Ramos trails the pack in this category not because he's a bad tactician, but because he has never been a professional head coach with the time to implement a stylistic approach with a group of players over a long period of time. Having U-20 cycles every two years doesn't lend itself to much continuity, even less so when he has often been forced to build teams without the most talented players in the pool. That being said, Ramos' U-20 teams, especially the 2017 group, played a very attractive style of attack-minded soccer.
Vermes has the most experience of the five candidates we are spotlighting, and the best body of work as an in-game tactician. Sporting KC has scored twice as many second-half goals as its opponents this season and has long been a team known to turn the pressure on late in games and find goals.
Marsch's strength is setting his team up in the best possible way to overwhelm opponents from the opening whistle, but he hasn't really developed a reputation for making the late-game maneuvers to turn losses into victories. That said, the Red Bulls have been a strong second-half team in 2018 and that started before Marsch left midseason.
The Crew have been known as a team that concedes more second-half goals than they score, and that's with goals being tough to come by in 2018. Pareja's FC Dallas has been terrible at allowing more second-half goals than first-half goals, which doesn't put his ability to make adjustments in the best light.
Ramos' body of work is too small to really have a sense for his ability to make late-game adjustments, but he made some very good moves throughout the 2017 U-20 cycle, both in qualifying and at the World Cup.
Young Player Development
Given how young the player pool is heading into the 2022 Olympic qualifying cycle, being able to work with young players and get the most out of them is paramount. Ramos has a major advantage over the rest because of the amount of work he has put in with so many key figures in the player pool.

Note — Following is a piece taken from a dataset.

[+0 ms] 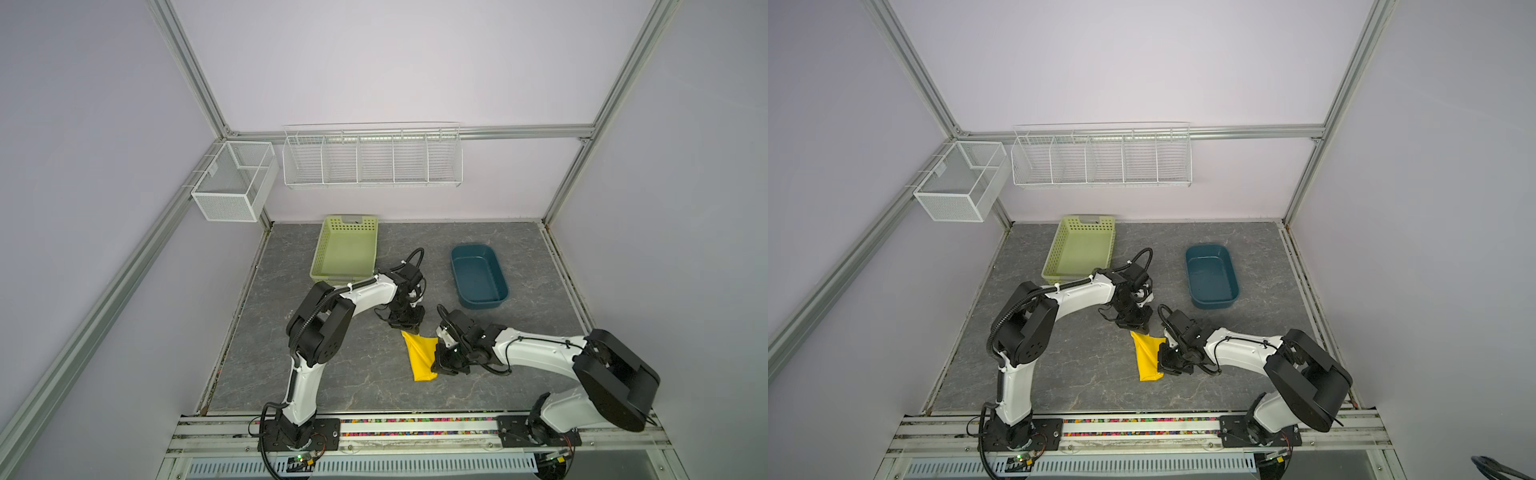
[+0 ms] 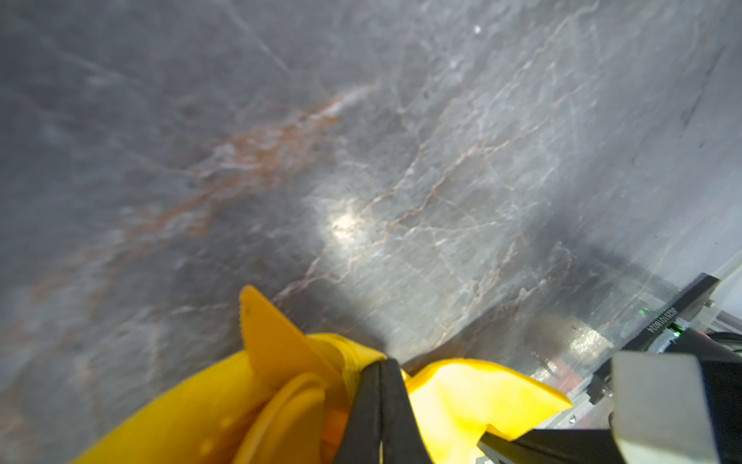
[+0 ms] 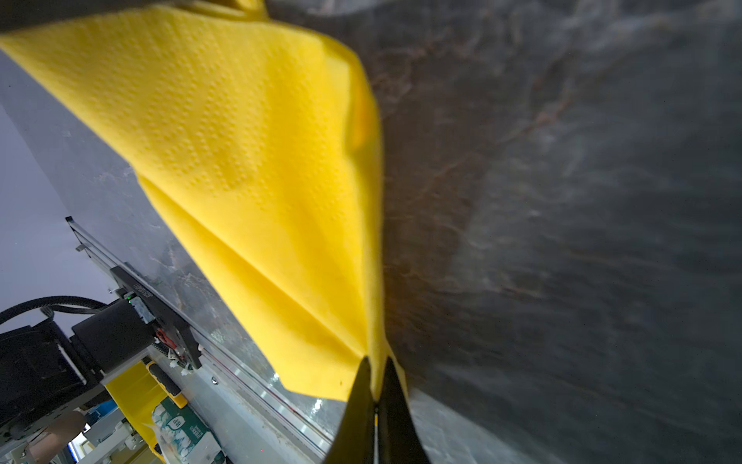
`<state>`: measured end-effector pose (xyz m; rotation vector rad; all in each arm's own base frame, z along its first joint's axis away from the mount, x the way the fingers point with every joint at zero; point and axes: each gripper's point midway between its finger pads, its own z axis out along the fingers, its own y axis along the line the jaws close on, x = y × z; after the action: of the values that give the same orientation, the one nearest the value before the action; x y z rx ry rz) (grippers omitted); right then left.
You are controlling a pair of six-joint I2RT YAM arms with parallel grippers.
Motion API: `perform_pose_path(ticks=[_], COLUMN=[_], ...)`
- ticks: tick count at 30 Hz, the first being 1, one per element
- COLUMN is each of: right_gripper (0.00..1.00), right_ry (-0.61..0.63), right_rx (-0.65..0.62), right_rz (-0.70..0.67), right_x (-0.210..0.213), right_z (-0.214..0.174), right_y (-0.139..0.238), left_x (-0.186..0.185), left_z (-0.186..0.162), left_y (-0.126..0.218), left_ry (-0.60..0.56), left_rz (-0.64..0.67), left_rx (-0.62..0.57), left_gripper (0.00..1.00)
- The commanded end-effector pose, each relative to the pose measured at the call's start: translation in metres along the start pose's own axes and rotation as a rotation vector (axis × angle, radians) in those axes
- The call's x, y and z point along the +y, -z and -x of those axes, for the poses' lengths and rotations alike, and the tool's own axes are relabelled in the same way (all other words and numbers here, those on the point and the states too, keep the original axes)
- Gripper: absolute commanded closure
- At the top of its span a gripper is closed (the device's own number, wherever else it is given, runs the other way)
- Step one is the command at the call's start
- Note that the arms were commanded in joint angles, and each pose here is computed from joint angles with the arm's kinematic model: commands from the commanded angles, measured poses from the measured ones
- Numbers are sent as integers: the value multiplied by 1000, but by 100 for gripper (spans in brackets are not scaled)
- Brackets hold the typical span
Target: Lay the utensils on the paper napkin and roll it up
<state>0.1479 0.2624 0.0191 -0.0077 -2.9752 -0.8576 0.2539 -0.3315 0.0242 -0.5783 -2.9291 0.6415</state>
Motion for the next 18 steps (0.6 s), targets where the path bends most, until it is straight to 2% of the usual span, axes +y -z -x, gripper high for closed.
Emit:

For the rest of the candidates, their work in developing young talents speaks volumes. Marsch helped USMNT standouts Tyler Adams and Matt Miazga develop as professionals and his efforts to help them flourish as teenagers is unmatched. Pareja has shown an ability to develop young players as well, such as Kellyn Acosta, Jesse Gonzalez and more recently Reggie Cannon.
Vermes has helped turn several players into accomplished internationals, including 2014 USMNT World Cup veterans Matt Besler and Graham Zusi, as well as Honduran midfielder Roger Espinoza. He didn't have a track record of playing very young players, but more recently we have seen some youngsters get opportunities under Vermes, such as Danlel Salloi and more recently 16-year-old Gianluca Busio.
Berhalter's Crew currently have Wil Trapp and Zack Steffen on the USMNT, but both were established top prospects before working with Berhalter. He does get credit for helping them both reach their potential, but when you consider how some other young player struggled in Columbus but thrived elsewhere, such as Romain Gall and Ben Sweat, it makes you wonder how he will handle an extremely young USMNT group heading into the 2022 qualifying cycle.